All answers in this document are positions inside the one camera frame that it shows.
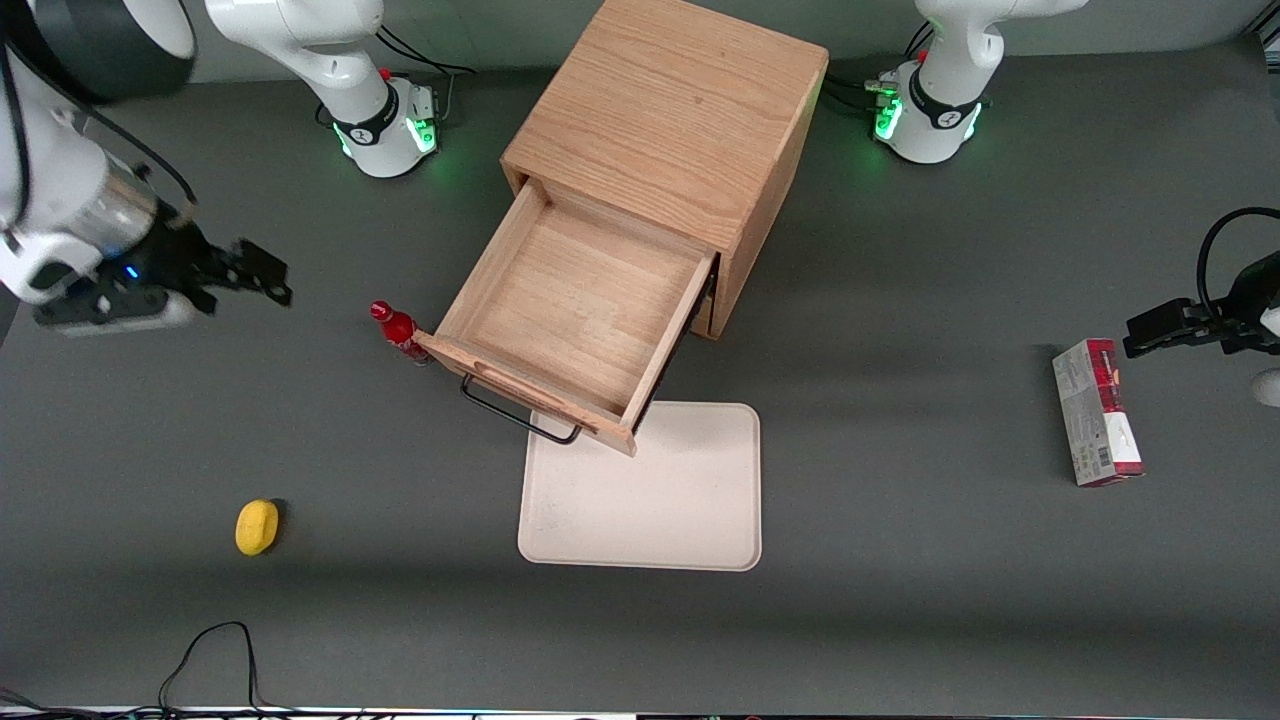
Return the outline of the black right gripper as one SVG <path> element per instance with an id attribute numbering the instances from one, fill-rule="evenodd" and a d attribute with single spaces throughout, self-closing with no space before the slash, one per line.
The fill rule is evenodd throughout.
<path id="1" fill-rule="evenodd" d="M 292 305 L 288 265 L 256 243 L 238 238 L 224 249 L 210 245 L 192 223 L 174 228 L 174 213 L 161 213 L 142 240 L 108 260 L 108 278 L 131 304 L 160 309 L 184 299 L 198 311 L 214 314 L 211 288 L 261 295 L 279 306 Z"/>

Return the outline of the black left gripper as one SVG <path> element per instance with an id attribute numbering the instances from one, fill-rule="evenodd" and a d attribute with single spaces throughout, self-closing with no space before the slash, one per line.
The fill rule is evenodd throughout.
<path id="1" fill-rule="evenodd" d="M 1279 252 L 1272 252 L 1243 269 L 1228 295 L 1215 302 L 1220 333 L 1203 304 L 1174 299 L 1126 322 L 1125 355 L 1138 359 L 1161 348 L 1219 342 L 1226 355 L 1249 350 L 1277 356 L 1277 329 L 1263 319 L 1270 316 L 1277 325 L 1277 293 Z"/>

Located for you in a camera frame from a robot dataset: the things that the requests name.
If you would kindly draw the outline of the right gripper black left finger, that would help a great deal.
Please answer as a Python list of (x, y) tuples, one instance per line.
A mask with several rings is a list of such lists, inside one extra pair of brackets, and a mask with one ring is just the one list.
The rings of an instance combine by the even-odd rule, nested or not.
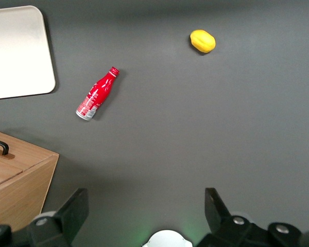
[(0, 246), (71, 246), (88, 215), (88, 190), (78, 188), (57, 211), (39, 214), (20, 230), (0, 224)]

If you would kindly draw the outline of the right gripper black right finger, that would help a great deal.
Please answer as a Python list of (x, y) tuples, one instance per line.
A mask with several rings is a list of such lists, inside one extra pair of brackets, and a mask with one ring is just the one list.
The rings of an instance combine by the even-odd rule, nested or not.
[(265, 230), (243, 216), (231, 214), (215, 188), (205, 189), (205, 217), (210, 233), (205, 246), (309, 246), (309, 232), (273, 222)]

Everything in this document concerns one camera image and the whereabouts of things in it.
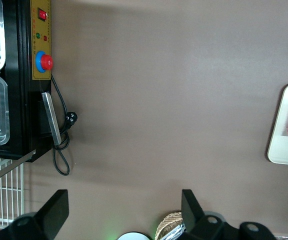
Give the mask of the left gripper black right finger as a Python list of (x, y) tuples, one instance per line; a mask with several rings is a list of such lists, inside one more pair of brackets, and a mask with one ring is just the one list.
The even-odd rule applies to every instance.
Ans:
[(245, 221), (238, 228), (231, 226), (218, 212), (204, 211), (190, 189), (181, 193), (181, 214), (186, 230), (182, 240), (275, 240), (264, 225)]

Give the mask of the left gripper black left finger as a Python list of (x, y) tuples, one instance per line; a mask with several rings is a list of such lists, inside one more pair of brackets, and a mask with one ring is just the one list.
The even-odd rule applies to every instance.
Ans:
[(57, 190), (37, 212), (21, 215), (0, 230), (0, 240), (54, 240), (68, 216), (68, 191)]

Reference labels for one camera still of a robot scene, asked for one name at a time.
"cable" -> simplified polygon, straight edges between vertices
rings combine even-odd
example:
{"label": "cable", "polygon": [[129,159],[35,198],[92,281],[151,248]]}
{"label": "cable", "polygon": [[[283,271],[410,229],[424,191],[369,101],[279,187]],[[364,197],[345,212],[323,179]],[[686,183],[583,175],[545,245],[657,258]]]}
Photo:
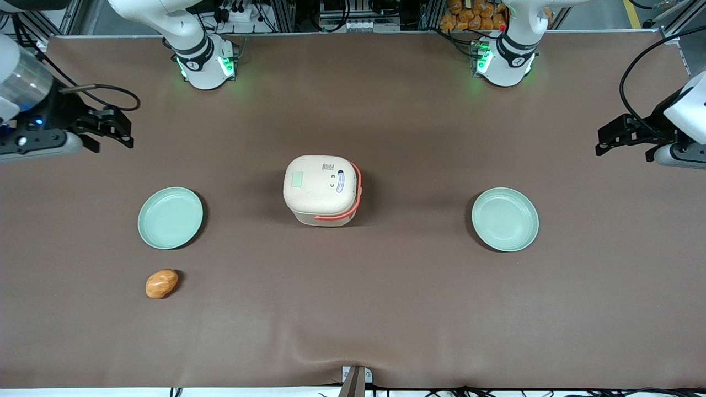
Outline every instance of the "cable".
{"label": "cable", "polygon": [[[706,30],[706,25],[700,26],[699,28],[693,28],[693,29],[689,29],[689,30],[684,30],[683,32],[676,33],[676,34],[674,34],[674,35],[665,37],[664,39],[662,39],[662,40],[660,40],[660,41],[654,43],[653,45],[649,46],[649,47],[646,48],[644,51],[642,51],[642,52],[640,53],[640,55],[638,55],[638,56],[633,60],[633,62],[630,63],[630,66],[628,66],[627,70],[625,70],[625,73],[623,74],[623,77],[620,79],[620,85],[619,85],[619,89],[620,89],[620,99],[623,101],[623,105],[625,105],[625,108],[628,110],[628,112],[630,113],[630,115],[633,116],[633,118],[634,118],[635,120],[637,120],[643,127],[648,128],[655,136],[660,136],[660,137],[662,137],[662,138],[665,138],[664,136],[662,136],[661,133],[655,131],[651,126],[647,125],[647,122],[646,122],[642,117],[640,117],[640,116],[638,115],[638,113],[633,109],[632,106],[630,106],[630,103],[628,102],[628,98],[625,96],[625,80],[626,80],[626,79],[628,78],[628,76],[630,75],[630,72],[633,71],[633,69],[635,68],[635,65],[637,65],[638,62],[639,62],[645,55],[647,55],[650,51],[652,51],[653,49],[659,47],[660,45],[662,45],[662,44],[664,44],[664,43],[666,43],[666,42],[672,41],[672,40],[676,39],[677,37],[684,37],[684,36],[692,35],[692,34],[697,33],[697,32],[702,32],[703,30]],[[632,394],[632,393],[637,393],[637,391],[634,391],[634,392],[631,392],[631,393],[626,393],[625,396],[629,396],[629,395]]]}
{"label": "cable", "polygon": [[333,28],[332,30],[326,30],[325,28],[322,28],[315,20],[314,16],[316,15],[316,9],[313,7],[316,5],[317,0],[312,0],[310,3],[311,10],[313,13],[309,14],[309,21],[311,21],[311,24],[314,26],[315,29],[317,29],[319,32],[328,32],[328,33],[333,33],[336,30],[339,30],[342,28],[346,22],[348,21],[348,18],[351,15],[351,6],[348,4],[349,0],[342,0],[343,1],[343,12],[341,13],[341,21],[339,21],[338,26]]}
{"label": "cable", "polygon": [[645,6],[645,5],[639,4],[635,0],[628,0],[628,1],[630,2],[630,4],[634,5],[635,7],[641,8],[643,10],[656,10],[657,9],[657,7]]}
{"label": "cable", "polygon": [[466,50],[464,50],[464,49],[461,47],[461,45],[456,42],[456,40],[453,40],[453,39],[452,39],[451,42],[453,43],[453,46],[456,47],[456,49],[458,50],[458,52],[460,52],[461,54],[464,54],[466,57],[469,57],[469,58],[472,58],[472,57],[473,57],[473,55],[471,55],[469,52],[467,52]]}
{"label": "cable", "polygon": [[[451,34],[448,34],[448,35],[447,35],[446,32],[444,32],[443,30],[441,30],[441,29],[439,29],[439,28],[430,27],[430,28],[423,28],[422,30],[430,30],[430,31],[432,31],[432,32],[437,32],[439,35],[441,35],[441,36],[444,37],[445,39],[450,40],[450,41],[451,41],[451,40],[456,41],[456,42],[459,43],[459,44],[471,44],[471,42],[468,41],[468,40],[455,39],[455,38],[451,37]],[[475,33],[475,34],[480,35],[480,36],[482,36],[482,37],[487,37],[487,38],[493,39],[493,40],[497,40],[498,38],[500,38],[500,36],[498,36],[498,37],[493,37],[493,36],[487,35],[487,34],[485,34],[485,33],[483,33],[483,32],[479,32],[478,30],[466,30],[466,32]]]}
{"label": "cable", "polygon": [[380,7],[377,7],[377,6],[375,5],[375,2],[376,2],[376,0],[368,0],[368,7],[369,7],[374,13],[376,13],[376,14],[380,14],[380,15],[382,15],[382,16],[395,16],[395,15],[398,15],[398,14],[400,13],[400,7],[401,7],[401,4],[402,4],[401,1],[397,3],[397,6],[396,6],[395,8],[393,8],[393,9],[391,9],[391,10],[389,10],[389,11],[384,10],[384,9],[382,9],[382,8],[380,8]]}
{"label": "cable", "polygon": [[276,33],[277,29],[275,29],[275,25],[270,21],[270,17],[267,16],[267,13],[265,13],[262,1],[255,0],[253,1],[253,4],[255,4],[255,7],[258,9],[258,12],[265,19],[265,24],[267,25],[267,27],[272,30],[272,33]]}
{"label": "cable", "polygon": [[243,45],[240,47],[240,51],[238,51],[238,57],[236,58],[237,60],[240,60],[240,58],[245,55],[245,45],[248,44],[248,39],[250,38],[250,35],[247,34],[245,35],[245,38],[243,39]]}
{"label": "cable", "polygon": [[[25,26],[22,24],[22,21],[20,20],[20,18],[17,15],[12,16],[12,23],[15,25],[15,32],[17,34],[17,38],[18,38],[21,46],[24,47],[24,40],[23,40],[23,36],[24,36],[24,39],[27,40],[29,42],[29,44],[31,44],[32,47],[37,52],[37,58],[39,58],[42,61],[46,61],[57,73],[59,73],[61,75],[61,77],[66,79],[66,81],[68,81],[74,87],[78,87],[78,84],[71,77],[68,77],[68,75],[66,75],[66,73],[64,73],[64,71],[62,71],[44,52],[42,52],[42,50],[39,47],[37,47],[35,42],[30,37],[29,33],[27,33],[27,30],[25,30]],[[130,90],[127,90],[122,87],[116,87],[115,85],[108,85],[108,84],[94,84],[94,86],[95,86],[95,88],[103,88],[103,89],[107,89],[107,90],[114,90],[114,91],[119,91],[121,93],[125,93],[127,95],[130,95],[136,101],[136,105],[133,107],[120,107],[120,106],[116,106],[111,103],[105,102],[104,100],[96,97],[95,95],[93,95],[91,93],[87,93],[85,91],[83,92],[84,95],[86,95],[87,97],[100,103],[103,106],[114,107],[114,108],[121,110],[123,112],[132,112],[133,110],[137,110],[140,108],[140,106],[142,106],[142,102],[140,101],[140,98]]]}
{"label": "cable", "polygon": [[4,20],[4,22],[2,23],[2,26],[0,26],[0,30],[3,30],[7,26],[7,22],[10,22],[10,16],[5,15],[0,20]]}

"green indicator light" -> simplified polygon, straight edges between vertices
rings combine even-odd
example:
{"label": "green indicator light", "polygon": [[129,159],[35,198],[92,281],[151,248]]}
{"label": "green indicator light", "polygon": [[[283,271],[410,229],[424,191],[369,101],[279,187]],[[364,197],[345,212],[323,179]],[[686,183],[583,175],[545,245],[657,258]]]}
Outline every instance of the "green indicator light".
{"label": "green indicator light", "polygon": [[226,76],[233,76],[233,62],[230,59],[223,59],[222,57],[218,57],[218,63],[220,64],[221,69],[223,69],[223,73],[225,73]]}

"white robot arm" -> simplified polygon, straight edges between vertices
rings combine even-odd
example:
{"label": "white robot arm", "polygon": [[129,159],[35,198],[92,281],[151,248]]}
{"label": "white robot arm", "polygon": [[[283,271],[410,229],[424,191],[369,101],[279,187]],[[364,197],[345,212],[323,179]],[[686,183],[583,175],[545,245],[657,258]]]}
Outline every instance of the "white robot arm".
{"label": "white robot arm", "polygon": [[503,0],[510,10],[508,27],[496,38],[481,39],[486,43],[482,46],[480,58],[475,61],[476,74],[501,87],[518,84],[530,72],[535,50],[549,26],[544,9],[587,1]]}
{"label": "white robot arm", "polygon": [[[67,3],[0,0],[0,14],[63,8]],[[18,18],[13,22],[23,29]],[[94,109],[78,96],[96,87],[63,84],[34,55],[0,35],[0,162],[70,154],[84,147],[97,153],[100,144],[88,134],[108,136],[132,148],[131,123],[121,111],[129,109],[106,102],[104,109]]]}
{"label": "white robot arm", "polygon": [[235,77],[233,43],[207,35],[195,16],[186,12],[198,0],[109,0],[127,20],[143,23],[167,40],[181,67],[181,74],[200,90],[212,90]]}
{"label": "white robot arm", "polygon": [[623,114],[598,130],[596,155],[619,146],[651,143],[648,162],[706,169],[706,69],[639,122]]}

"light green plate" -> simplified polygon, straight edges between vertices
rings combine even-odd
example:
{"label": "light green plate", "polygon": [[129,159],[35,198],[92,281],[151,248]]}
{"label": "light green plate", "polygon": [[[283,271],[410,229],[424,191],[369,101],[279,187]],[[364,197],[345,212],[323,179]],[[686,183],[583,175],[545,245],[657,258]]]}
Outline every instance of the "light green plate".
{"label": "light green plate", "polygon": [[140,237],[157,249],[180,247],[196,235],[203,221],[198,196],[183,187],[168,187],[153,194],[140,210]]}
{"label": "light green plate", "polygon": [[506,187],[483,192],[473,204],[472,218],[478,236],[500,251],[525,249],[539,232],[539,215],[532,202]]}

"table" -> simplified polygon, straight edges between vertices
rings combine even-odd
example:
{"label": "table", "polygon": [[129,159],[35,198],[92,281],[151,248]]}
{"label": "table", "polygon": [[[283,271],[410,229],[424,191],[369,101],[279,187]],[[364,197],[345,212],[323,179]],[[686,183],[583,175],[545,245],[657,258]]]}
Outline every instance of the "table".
────────
WHAT THE EXERCISE ASKS: Reproduce every line above containing "space".

WORKED SOLUTION:
Return the outline of the black right gripper as one SVG <path> element per instance with an id attribute numbering the instances from one, fill-rule="evenodd" and a d attribute with single spaces throughout, self-closing with no space before the slash, one per line.
Return the outline of the black left gripper as one SVG <path> element per instance with an id attribute numbering the instances from one, fill-rule="evenodd" and a d attribute with single spaces throughout, self-closing with no space before the slash, one per line.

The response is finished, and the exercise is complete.